Which lines below contain the word "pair"? Copy each one.

--- Given data Enclosed Below ---

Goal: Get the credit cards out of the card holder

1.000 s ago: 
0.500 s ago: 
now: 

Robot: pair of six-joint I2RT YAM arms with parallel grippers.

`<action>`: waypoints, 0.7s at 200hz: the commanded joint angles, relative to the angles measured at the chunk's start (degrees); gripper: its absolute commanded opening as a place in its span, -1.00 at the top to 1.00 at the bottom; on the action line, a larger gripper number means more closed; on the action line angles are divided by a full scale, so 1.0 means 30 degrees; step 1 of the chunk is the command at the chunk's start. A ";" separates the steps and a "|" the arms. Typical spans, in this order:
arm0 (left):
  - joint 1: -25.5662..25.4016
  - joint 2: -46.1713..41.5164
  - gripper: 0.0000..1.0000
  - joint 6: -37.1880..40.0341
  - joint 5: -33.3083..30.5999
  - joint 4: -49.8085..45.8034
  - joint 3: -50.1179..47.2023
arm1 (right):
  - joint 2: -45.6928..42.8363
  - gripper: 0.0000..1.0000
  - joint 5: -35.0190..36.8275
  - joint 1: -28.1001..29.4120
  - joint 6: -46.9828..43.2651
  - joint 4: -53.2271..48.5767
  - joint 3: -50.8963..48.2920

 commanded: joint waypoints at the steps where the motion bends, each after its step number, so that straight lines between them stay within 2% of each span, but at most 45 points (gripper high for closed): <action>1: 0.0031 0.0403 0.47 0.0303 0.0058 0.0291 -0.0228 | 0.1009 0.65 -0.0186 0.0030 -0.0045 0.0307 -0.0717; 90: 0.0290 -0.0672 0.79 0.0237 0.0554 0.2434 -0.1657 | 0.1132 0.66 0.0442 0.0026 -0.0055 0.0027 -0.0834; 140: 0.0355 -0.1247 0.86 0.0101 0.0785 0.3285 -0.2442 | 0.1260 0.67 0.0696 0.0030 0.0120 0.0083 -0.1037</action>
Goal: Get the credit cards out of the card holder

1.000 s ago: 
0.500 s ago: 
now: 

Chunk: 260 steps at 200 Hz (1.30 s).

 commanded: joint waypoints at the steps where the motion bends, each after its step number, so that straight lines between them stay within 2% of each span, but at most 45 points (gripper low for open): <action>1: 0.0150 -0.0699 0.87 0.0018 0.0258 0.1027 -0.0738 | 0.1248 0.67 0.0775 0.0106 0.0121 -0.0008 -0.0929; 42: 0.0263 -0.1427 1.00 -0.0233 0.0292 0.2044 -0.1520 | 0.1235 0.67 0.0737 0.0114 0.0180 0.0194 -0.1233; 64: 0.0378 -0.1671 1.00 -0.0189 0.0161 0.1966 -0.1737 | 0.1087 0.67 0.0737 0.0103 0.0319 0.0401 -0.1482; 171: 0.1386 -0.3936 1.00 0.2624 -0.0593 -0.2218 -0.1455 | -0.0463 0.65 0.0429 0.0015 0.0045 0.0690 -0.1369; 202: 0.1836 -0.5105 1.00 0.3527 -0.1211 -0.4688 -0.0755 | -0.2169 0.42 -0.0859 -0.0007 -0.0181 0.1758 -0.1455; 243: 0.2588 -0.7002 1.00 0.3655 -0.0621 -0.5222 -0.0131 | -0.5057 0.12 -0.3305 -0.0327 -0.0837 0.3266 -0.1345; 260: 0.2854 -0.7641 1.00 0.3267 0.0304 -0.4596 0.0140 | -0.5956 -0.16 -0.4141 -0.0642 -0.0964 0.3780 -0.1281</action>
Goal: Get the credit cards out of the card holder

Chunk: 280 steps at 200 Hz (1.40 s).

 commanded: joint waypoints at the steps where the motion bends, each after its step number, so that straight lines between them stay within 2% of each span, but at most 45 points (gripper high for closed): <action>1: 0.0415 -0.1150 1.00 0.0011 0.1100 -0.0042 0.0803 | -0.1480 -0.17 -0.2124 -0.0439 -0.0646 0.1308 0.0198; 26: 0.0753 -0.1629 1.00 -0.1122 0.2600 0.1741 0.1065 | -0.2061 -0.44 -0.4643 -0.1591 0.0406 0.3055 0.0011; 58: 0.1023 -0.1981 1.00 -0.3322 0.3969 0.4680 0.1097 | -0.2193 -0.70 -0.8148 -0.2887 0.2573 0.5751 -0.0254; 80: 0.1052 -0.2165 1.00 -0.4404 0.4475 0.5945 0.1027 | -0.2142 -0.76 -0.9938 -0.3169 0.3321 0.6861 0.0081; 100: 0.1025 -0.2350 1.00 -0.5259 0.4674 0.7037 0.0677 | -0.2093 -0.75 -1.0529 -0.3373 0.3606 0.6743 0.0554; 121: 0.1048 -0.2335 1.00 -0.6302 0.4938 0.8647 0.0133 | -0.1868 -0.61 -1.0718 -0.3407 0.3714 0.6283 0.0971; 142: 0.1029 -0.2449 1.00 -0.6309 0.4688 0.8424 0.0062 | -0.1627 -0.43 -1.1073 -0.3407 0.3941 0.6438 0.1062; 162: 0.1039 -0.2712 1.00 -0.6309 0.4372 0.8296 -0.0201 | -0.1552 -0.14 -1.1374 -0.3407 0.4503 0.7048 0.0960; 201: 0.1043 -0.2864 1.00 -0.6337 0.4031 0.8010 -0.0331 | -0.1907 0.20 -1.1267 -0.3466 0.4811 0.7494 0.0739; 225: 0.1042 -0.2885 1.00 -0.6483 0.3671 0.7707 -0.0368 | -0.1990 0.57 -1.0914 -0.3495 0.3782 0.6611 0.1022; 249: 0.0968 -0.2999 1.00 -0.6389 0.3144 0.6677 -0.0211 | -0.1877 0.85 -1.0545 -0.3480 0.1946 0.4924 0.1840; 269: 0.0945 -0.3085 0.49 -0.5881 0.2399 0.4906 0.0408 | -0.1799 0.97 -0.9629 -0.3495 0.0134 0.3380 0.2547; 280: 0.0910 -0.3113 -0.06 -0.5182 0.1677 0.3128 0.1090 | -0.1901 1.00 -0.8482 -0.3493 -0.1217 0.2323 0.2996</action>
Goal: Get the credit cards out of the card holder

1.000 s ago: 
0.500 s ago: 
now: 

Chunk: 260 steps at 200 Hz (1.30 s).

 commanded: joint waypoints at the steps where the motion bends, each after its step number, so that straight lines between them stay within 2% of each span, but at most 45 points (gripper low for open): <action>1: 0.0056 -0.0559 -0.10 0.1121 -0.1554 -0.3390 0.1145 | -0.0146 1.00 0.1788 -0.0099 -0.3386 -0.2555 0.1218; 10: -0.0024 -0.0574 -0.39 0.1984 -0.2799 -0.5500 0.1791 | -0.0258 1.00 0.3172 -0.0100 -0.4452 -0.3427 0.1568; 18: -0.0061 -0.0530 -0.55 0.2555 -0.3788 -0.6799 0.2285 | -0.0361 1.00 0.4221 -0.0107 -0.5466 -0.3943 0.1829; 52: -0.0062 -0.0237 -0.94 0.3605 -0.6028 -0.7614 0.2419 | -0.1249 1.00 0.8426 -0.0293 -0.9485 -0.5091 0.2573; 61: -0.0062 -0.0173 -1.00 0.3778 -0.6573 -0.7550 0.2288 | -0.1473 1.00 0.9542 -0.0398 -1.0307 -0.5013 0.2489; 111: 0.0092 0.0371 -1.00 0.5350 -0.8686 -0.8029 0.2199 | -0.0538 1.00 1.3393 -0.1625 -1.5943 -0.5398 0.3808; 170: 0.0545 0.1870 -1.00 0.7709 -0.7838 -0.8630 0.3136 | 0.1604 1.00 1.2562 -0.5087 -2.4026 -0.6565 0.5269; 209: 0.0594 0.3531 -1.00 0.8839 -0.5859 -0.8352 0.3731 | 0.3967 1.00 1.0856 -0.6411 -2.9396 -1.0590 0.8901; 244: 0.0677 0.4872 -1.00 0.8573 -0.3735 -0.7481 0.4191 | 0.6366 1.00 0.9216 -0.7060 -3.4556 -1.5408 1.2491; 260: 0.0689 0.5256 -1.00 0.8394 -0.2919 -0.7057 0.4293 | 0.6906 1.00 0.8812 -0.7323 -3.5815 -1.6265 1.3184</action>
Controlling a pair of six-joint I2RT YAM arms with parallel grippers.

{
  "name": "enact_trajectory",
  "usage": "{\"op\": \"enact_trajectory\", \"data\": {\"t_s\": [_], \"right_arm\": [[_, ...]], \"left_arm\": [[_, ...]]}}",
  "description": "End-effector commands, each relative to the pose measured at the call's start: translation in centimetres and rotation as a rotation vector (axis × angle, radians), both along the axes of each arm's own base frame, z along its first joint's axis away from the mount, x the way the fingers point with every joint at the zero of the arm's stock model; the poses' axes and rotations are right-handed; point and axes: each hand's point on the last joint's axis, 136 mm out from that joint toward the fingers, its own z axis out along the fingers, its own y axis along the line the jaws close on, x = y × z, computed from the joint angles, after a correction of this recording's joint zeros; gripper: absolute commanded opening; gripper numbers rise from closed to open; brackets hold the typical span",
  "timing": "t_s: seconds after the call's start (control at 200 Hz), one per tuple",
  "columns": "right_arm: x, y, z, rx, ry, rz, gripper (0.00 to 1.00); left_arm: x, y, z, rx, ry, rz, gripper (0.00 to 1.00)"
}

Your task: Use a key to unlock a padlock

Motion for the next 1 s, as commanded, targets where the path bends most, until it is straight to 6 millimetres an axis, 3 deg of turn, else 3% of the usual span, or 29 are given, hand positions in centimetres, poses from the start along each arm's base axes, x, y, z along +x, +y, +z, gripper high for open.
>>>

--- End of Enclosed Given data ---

* **Exercise answer**
Robot: pair of six-joint I2RT YAM arms with parallel grippers.
Controlling a pair of six-joint I2RT YAM arms with parallel grippers.

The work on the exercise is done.